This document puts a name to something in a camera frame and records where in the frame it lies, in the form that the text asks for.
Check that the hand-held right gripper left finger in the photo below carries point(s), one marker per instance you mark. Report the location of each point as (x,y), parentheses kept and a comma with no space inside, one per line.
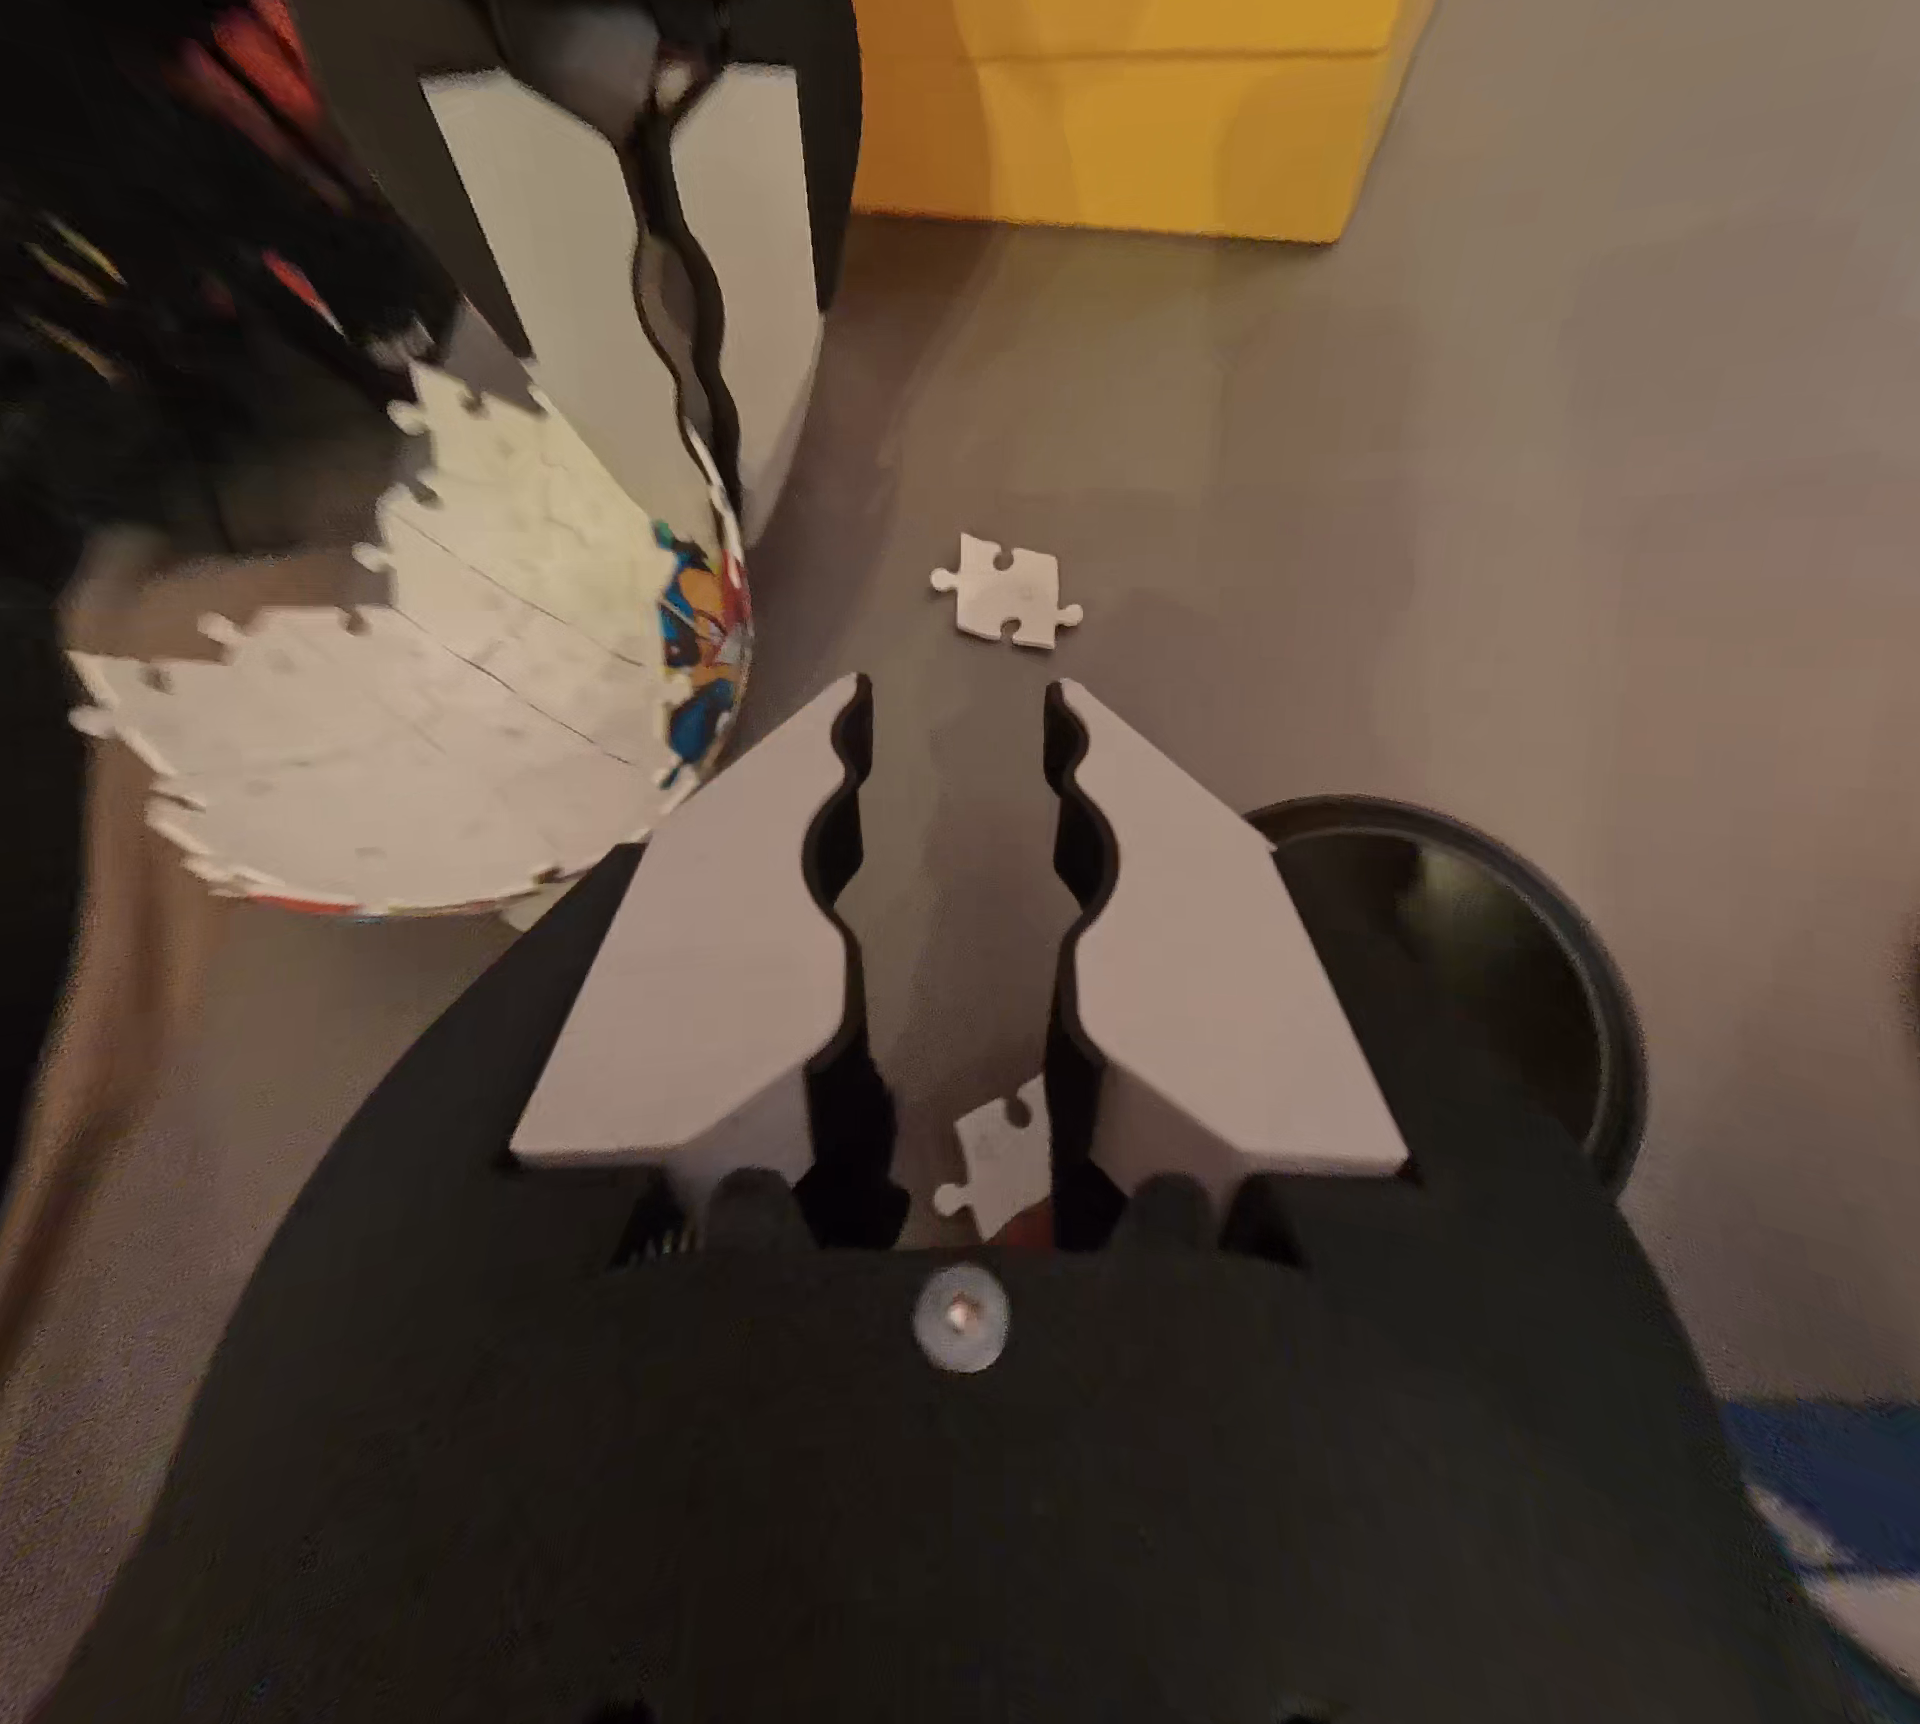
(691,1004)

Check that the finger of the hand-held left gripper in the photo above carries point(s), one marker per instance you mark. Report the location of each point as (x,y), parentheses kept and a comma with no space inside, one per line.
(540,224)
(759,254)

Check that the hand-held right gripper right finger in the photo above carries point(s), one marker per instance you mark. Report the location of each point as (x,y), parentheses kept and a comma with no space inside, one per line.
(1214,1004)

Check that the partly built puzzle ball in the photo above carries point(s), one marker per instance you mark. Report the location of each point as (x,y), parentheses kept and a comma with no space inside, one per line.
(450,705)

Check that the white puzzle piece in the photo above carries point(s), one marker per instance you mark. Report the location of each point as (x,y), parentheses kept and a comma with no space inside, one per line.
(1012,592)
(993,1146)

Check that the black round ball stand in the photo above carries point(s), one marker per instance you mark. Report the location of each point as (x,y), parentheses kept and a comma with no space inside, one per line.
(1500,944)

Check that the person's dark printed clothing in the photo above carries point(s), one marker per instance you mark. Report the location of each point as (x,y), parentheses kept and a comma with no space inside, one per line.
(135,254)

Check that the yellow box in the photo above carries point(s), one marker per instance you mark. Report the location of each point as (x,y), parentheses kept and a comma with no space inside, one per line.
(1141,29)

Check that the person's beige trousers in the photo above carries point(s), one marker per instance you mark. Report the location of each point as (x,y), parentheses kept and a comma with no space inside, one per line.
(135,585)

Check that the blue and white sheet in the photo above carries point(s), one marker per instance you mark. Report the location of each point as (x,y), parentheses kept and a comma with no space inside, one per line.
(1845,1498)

───

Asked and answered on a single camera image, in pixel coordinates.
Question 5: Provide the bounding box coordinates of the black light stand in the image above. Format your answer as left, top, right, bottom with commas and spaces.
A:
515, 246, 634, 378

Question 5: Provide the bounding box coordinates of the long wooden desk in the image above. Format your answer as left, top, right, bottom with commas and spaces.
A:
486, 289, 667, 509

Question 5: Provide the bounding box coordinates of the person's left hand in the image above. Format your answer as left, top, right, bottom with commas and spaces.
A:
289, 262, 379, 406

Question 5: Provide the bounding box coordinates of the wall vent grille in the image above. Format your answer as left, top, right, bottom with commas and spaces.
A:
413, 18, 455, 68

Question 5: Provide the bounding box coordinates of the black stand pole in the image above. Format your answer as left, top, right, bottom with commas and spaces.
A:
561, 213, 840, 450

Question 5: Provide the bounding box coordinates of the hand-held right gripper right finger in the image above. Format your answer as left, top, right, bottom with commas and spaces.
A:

───

### Aim of the exercise
Look through the material for "your". Copy each line that has it.

### Answer below
Question 5: Provide the bounding box coordinates of the black light stand in the image above. Format your answer as left, top, right, bottom with commas and spaces.
Question 5: Provide the bounding box coordinates of the long wooden desk in the image above. Format your answer as left, top, right, bottom with commas and spaces.
Question 5: Provide the bounding box coordinates of the person's left hand in the image above. Format your answer as left, top, right, bottom with commas and spaces.
Question 5: Provide the bounding box coordinates of the wall vent grille in the image above. Format your answer as left, top, right, bottom with commas and spaces.
Question 5: Provide the bounding box coordinates of the black stand pole in the image above. Format your answer as left, top, right, bottom with commas and spaces.
Question 5: Provide the bounding box coordinates of the hand-held right gripper right finger in the image above. Format your answer as left, top, right, bottom with commas and spaces.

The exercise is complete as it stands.